> [Try it]
For each line below that contains the string "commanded", copy that line.

=== Section Start ===

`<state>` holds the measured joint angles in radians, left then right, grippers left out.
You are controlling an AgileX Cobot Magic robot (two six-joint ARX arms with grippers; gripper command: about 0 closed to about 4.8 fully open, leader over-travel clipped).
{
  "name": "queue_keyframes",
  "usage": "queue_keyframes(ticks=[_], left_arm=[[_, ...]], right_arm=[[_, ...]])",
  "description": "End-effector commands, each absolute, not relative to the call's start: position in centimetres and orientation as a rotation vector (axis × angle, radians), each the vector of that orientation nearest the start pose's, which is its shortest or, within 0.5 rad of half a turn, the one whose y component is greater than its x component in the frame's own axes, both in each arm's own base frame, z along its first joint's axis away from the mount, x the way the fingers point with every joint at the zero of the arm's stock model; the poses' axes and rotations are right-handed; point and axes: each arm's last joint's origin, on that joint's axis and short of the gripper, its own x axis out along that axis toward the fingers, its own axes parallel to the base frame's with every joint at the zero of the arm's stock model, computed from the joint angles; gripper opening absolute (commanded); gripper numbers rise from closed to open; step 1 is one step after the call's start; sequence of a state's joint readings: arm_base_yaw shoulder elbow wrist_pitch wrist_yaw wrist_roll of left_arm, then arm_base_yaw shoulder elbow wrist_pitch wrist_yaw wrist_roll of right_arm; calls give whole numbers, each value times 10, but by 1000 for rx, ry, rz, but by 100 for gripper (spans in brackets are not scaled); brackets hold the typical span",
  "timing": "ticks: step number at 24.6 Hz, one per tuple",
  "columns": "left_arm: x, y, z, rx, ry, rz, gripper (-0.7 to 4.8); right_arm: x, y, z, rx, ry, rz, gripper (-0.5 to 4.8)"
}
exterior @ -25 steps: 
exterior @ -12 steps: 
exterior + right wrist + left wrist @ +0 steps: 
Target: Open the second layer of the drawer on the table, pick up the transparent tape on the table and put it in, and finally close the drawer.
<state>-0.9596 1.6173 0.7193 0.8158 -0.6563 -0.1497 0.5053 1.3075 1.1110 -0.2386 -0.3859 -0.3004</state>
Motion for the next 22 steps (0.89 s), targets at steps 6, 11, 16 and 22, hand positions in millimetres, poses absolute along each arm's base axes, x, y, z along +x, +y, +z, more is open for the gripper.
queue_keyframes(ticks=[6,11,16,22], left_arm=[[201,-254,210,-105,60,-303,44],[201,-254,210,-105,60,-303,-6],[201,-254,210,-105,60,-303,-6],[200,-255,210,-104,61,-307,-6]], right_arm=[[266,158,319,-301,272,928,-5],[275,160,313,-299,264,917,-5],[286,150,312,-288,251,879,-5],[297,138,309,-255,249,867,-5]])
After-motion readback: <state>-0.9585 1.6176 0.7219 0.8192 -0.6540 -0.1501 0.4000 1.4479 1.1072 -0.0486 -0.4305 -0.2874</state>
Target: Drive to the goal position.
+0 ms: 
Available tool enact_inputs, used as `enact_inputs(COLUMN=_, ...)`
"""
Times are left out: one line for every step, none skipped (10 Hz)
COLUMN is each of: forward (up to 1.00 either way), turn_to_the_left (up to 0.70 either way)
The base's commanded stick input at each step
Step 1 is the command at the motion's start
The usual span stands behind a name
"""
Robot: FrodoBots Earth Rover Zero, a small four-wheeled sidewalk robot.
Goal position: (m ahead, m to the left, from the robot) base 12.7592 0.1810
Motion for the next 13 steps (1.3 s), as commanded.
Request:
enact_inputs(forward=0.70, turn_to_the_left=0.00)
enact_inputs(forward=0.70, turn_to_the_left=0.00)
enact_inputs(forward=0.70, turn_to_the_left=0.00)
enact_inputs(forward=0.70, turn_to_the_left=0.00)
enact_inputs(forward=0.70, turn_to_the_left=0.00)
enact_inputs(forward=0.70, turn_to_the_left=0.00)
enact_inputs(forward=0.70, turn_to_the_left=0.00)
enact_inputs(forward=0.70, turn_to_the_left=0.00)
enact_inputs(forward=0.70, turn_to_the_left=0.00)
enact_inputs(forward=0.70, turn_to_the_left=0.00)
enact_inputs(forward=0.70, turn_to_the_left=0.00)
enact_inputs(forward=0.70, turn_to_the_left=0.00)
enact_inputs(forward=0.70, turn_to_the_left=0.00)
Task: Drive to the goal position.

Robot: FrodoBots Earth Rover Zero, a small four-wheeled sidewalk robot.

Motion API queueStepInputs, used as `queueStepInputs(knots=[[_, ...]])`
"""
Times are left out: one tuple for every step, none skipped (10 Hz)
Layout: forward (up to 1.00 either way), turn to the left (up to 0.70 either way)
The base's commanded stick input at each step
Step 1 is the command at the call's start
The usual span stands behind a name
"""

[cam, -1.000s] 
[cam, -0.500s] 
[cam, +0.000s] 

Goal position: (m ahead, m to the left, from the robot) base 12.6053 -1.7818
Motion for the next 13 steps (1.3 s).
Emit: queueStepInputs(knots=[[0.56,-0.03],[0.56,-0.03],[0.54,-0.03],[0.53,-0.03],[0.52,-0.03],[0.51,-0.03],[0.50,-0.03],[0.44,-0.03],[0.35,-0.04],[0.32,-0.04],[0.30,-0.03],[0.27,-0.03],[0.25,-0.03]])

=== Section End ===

> [Result]
  "description": "End-effector commands, each absolute, not relative to the call's start: position in centimetres and orientation as a rotation vector (axis × angle, radians), each the vector of that orientation nearest the start pose's, which is its shortest or, within 0.5 rad of half a turn, the one whose y component is greater than its x component in the frame's own axes, both in each arm's own base frame, z along its first joint's axis away from the mount, x the way the fingers point with every joint at the zero of the arm's stock model; the poses' axes and rotations are right-handed; point and axes: each arm's last joint's origin, on that joint's axis and short of the gripper, its own x axis out along that axis toward the fingers, its own axes parallel to the base frame's with every joint at the zero of the arm's stock model, computed from the joint angles; gripper opening absolute (commanded); gripper numbers rise from closed to open; step 1 is one step after the call's start; sequence of a state's joint readings: arm_base_yaw shoulder elbow wrist_pitch wrist_yaw wrist_roll of left_arm, then arm_base_yaw shoulder elbow wrist_pitch wrist_yaw wrist_roll of right_arm; calls give whole numbers, each value times 10, but by 1000 for rx, ry, rz, but by 100 for gripper (spans in brackets are not scaled); brackets hold the typical span",
The base's commanded stick input at each step
Motion for the next 13 steps (1.3 s), as commanded.
The base's commanded stick input at each step

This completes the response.